# Activity
I'd like the data beneath this line reproduced exactly, without any of its images.

——————

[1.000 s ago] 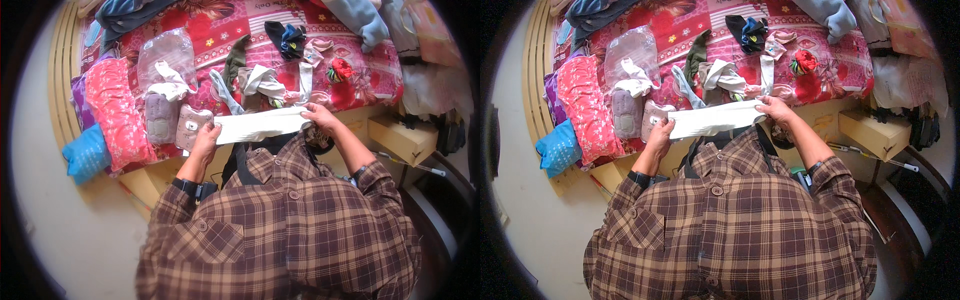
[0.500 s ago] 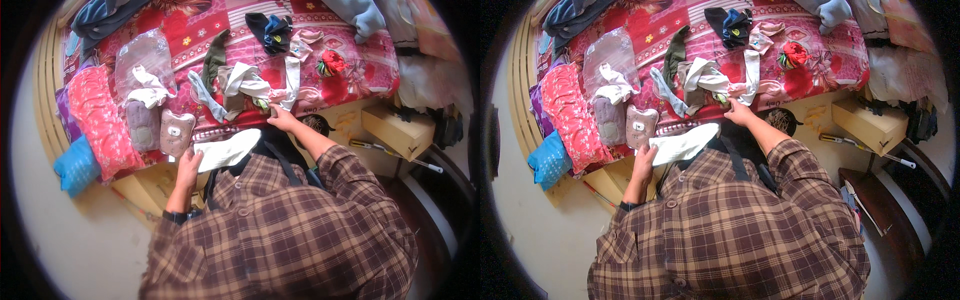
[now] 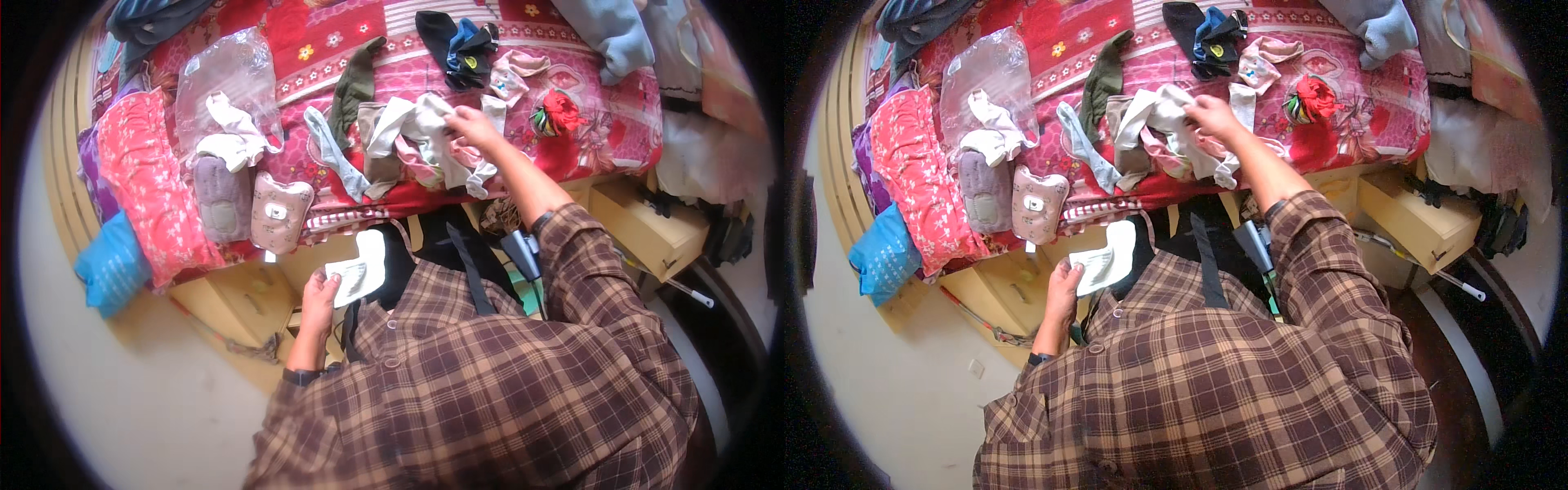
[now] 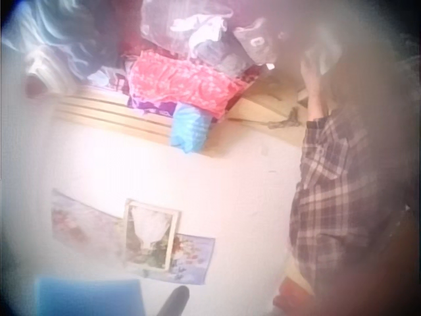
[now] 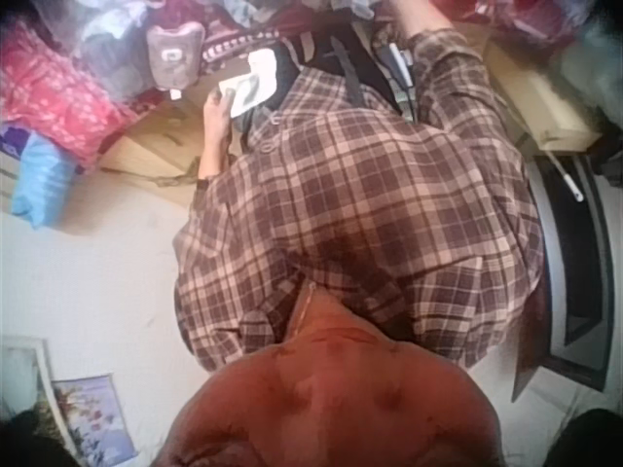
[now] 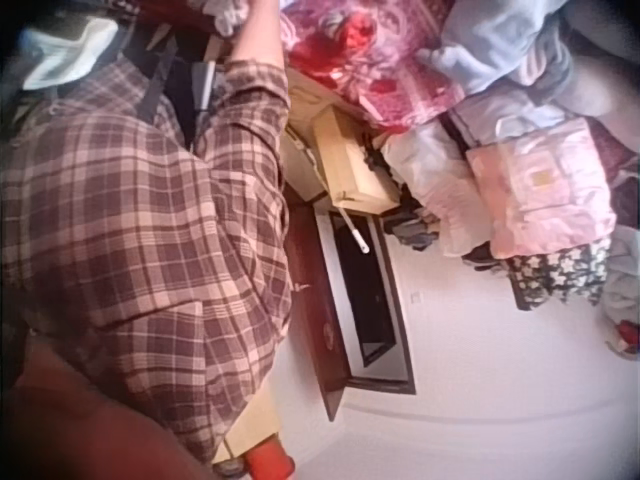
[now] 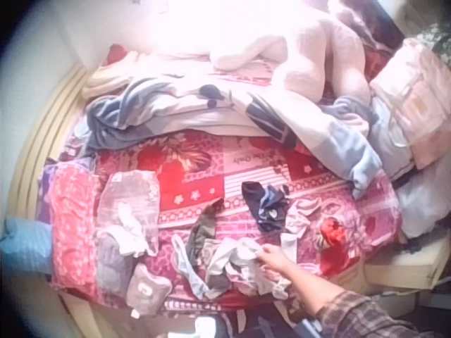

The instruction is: The person folds various small clothing items, including socks and underwear, on a bed. They then place the folded items into a plastic bag and store the bag in a drawer.

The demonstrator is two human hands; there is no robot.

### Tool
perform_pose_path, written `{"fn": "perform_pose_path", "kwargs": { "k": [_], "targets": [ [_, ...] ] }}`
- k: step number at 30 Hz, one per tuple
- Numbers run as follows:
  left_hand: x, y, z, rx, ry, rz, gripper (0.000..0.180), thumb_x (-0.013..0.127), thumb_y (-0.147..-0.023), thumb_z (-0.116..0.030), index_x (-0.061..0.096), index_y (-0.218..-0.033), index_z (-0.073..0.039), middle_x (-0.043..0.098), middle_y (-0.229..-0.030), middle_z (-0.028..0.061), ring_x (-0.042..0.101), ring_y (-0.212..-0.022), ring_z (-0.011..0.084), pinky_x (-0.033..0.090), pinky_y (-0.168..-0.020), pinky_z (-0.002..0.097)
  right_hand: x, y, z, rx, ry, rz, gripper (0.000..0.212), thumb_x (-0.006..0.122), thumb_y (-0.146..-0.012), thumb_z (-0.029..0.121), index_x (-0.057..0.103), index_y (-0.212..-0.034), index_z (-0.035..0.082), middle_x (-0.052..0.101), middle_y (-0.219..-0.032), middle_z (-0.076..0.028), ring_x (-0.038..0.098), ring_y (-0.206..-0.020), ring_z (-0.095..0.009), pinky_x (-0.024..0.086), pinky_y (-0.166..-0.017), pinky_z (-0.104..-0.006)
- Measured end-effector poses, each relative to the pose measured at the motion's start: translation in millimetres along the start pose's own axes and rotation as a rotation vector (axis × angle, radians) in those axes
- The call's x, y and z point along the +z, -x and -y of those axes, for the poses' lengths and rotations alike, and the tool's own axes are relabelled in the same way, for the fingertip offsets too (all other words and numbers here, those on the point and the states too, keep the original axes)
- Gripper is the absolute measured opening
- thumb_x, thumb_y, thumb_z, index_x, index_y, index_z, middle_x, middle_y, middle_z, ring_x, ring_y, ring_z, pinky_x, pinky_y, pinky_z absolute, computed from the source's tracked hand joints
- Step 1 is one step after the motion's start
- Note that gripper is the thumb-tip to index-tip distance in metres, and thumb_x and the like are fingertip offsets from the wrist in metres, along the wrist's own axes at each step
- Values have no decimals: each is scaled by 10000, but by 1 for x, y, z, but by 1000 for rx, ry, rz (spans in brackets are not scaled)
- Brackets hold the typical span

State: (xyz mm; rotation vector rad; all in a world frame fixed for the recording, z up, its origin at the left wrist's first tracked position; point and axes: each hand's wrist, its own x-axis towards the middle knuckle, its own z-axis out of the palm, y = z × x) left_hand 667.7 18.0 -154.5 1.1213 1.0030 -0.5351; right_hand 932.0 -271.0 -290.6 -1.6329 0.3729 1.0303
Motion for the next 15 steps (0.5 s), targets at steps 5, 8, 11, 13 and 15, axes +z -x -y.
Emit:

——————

# Completed task
[1.000 s ago] 
[0.500 s ago] 
[now] 
[now] 
[now] 
[now] 
[now] 

The instruction is: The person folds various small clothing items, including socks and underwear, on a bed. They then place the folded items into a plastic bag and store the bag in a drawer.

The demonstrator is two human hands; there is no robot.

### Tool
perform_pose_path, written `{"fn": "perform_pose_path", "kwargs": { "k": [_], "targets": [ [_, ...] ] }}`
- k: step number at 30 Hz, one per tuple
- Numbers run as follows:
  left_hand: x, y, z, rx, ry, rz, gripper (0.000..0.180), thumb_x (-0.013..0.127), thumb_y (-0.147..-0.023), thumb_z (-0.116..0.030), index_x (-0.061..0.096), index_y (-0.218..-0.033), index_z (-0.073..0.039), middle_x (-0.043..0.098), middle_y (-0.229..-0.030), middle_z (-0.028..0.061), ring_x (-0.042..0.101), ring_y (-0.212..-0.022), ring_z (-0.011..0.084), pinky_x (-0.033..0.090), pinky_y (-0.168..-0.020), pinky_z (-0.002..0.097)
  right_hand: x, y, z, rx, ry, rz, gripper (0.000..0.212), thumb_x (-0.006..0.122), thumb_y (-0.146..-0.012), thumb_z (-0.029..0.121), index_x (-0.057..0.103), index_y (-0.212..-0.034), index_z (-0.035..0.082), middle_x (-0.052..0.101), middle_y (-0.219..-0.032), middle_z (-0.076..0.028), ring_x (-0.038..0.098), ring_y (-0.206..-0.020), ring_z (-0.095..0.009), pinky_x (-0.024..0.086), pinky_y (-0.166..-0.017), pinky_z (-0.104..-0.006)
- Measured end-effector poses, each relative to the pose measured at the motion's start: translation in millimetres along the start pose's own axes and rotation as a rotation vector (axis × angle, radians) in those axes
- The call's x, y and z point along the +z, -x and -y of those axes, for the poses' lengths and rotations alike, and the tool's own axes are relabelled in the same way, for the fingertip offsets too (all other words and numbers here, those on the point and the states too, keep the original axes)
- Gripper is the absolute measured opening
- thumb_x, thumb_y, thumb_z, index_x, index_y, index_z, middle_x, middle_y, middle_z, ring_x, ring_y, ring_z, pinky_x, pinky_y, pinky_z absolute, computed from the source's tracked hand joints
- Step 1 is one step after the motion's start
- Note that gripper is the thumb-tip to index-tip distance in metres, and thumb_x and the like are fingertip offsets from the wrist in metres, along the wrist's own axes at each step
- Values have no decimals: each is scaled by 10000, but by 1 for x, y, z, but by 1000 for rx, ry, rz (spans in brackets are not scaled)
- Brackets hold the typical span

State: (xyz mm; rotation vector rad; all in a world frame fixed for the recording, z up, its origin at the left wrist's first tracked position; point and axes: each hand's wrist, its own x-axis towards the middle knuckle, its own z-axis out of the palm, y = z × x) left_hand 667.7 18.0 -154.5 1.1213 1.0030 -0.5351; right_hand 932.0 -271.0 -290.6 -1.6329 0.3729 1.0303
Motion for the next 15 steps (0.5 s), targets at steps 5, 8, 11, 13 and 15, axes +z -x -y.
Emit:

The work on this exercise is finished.